* What is required
The records below are to be reproduced exactly, and no picture should appear in the copy.

* Data for processing
————

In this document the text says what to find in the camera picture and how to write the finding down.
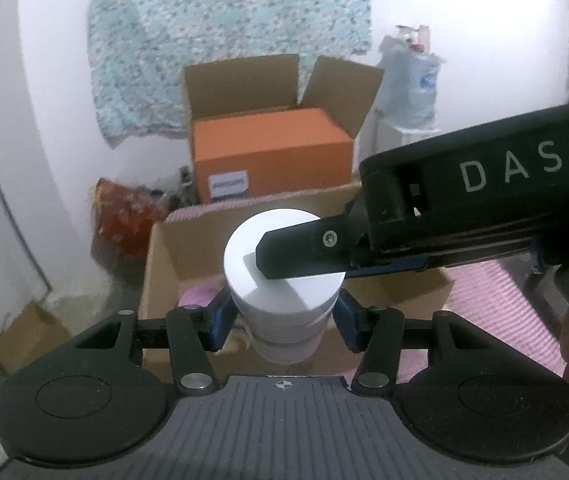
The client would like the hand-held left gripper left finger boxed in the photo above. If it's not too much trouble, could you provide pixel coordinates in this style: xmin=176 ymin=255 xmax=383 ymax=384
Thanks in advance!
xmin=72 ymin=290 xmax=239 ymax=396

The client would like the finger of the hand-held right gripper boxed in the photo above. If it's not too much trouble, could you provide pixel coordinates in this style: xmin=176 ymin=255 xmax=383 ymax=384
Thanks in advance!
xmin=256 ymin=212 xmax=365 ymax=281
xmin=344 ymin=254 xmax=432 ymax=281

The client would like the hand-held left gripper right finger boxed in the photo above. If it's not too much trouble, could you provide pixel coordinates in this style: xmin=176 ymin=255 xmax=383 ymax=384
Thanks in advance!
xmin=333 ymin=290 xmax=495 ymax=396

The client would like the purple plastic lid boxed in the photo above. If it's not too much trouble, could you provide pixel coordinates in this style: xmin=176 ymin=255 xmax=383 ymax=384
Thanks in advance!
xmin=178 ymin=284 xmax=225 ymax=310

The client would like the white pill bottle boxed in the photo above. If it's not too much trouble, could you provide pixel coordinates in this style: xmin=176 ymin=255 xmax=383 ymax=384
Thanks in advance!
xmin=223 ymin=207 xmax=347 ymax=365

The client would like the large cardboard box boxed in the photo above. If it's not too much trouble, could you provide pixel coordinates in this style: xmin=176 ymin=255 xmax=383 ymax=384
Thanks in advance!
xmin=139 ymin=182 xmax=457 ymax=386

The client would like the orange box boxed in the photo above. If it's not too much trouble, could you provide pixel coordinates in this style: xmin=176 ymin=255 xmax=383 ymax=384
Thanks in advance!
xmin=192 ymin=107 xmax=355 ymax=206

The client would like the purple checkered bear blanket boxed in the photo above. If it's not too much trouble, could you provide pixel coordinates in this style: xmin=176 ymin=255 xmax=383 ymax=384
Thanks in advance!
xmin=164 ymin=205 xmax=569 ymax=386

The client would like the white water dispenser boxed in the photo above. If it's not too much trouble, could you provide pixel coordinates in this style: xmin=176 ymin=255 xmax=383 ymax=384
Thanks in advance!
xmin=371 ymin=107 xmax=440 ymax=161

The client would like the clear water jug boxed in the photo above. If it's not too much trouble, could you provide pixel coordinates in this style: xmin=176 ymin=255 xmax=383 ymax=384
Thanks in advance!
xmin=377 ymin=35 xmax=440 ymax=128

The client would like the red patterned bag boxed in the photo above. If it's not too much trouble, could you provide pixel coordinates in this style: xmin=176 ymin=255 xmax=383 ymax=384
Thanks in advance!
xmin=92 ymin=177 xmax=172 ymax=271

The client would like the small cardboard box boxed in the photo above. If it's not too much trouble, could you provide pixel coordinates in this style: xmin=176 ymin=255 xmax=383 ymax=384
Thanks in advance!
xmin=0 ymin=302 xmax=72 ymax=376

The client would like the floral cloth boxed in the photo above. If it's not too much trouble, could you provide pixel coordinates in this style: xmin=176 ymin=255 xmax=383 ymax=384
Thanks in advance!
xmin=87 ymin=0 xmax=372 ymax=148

————

* Exercise solution
In this document the text says what to find in the camera picture and how to write the finding down.
The client would like the hand-held left gripper left finger boxed in the photo above. If it's not too much trouble, could you provide pixel coordinates in this style: xmin=176 ymin=255 xmax=383 ymax=384
Thanks in advance!
xmin=72 ymin=290 xmax=239 ymax=396

The client would like the finger of the hand-held right gripper boxed in the photo above. If it's not too much trouble, could you provide pixel coordinates in this style: xmin=176 ymin=255 xmax=383 ymax=384
Thanks in advance!
xmin=256 ymin=212 xmax=365 ymax=281
xmin=344 ymin=254 xmax=432 ymax=281

The client would like the hand-held left gripper right finger boxed in the photo above. If it's not too much trouble, could you provide pixel coordinates in this style: xmin=176 ymin=255 xmax=383 ymax=384
Thanks in advance!
xmin=333 ymin=290 xmax=495 ymax=396

The client would like the purple plastic lid boxed in the photo above. If it's not too much trouble, could you provide pixel coordinates in this style: xmin=176 ymin=255 xmax=383 ymax=384
Thanks in advance!
xmin=178 ymin=284 xmax=225 ymax=310

The client would like the white pill bottle boxed in the photo above. If it's not too much trouble, could you provide pixel coordinates in this style: xmin=176 ymin=255 xmax=383 ymax=384
Thanks in advance!
xmin=223 ymin=207 xmax=347 ymax=365

The client would like the large cardboard box boxed in the photo above. If it's not too much trouble, could you provide pixel coordinates in this style: xmin=176 ymin=255 xmax=383 ymax=384
Thanks in advance!
xmin=139 ymin=182 xmax=457 ymax=386

The client would like the orange box boxed in the photo above. If it's not too much trouble, could you provide pixel coordinates in this style: xmin=176 ymin=255 xmax=383 ymax=384
Thanks in advance!
xmin=192 ymin=107 xmax=355 ymax=206

The client would like the purple checkered bear blanket boxed in the photo above. If it's not too much trouble, could you provide pixel coordinates in this style: xmin=176 ymin=255 xmax=383 ymax=384
Thanks in advance!
xmin=164 ymin=205 xmax=569 ymax=386

The client would like the white water dispenser boxed in the photo above. If it's not too much trouble, could you provide pixel coordinates in this style: xmin=176 ymin=255 xmax=383 ymax=384
Thanks in advance!
xmin=371 ymin=107 xmax=440 ymax=161

The client would like the clear water jug boxed in the photo above. If it's not too much trouble, could you provide pixel coordinates in this style: xmin=176 ymin=255 xmax=383 ymax=384
Thanks in advance!
xmin=377 ymin=35 xmax=440 ymax=128

The client would like the red patterned bag boxed in the photo above. If it's not too much trouble, could you provide pixel coordinates in this style: xmin=176 ymin=255 xmax=383 ymax=384
Thanks in advance!
xmin=92 ymin=177 xmax=172 ymax=271

The client would like the small cardboard box boxed in the photo above. If it's not too much trouble, could you provide pixel coordinates in this style: xmin=176 ymin=255 xmax=383 ymax=384
Thanks in advance!
xmin=0 ymin=302 xmax=72 ymax=376

The client would like the floral cloth boxed in the photo above. If it's not too much trouble, could you provide pixel coordinates in this style: xmin=176 ymin=255 xmax=383 ymax=384
Thanks in advance!
xmin=87 ymin=0 xmax=372 ymax=148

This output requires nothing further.